Filme do Dia: Walden (Diaries, Notes and Sketches) (1969), Jonas Mekas
Walden (Diaries, Notes and Sketches)
(EUA, 1969). Direção, Fotografia e Montagem: Jonas Mekas.
Quem atravessar esse tour de force do cinema de Mekas, um
estilo aparentemente criado na própria falta de estilo mais específico (ao
menos quando comparado a alguns de seus companheiros ou congêneres de New
American Cinema como Brakhage ou Warhol) será brindado com alguns momentos
tocantes, como o tributo efetivado a recém-falecida cineasta Marie Menken ou
simplesmente a fúria de diversão infantil transformada em um momento de criação de imagens através da montagem,
ainda que sob o peso de certa aridez da autocondescedência com que filma
apaixonadamente o próprio cotidiano que vivencia, assim como o de seus próximos
ou não (caso do cineasta Carl Th. Dreyer) célebres. A referência ao universo
mais próximo está sempre ao alcance da mão, com relances do cineasta Gregory
Markopoulos ou da estréia do Velvet Underground com a presença de Warhol, mas
sobretudo de Stan Brakhage, com que Mekas compartilha por alguns dias a
residência da família, isolada em meio a neve, observando, por exemplo, esse
com um exemplar de Film Culture, a
revista editada por Mekas, destinada sobretudo a divulgação do cinema
experimental. Ocasionalmente a música se torna aliada numa relação que reforça
a ironia sugerida por suas cartelas, tal e qual a melodia épica que acompanha
as imagens que seguem os filhos de Brakhage, no que havia sido nomeado como
“Visita a terra dos castores” e se observa por exemplo, em meio a brancura da
neve, pequenos círculos pretos de cocô de coelho. Tudo é observado através de
uma forte tremedeira da câmera, assim como aceleração das imagens, que mal
divisa o rosto de quem filma. Em muitas raras passagens a voz de Mekas,
bastante carregada por seu sotaque lituano, indaga-se de forma interessante se
aos poucos não estaria perdendo tudo que havia trazido consigo do exterior.

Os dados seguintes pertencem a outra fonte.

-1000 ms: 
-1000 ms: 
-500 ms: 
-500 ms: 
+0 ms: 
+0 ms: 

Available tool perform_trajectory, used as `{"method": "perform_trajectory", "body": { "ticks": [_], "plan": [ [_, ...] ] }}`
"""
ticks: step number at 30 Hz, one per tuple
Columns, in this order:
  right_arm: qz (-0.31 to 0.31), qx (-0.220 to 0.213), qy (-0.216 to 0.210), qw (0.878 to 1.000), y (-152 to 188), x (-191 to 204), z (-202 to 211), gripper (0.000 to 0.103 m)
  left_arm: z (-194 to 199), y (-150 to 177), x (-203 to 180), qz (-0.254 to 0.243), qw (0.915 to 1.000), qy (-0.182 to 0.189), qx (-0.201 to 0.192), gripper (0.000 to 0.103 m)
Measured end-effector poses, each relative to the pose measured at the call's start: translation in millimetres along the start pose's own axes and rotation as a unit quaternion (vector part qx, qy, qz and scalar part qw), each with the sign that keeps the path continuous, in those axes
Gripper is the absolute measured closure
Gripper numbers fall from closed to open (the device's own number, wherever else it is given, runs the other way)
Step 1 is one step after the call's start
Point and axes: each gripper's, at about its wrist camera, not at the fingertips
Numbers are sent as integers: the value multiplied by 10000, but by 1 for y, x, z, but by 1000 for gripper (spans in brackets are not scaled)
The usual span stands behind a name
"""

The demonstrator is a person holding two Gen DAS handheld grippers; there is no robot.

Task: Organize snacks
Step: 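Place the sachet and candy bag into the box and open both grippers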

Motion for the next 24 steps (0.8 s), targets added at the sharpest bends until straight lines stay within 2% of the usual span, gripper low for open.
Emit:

Na
sequencia da visita ao cineasta Hans Richter, numa casa de campo relativamente
próxima a uma estrada, observa-se com muita intensidade a colagem de imagem e
sons que embora captados todos durante a visita, não obedecem a uma sincronia,
complexificando a relação de fragmentação já demasiada das imagens. Pouco
depois a voz de Mekas se direciona diretamente a seu espectador, como numa
espécie de carta de intenções de seu cinema, um cinema sem suspense, tragédia
ou drama, realizado apenas da observação de pequenos gestos do cotidiano que
logo não mais ali estarão. E também já demonstra uma antecipação da possível
recusa desse espectador por essas imagens que afirma ter feito para si próprio
e alguns outros e, desnecessário dizer, que ele poderá observa-las igualmente
se assim pretender. E, de forma algo antecipadoramente apocalíptica, Mekas
comenta que no futuro não haverá pequenas cidades próximas do Oceano e talvez
nem mesmo árvores, ao menos na quantidade hoje existente enquanto acompanha
brincadeiras triviais no Central Park. Noutros momentos, a relação entre seus
comentários e a imagem partem de uma perspectiva anacrônica, observando de
forma algo derrisória o passeio que haviam empreendido, ele, o irmão Adolfas e
algumas pessoas próximas a Nova Jersey, com uma televisão alemã os
acompanhando. Pelo menos três cerimônias de casamento são registradas, duas
delas com maior intensidade – uma de um grupo bastante elitizado e com rituais bem
convencionais, outro que termina em uma alucinada festa pop e uma terceira,
mais vislumbrada que de fato detalhada, do crítico que escreveu bastante sobre
o New American Cinema, P. Adams Sitney. É visível que Mekas incorpora elementos
de curtas seus como Hare Krsna, Notes on the Circus e Cassis,
todos de 1966. Próximo ao final do filme, que é dividido em seis rolos, sendo
que ao início de cada um se observa novamente o título do mesmo, há um segmento
“para John & Yoko”, em que se observam cenas do célebre bed-in realizado
pelo casal em 1969 em Montreal, ao som de Give
Peace a Chance, no estilo de Mekas, com câmera tremida e por uma câmera não profissional, embora
apresentando situações observadas em outros registros do evento. 167 minutos.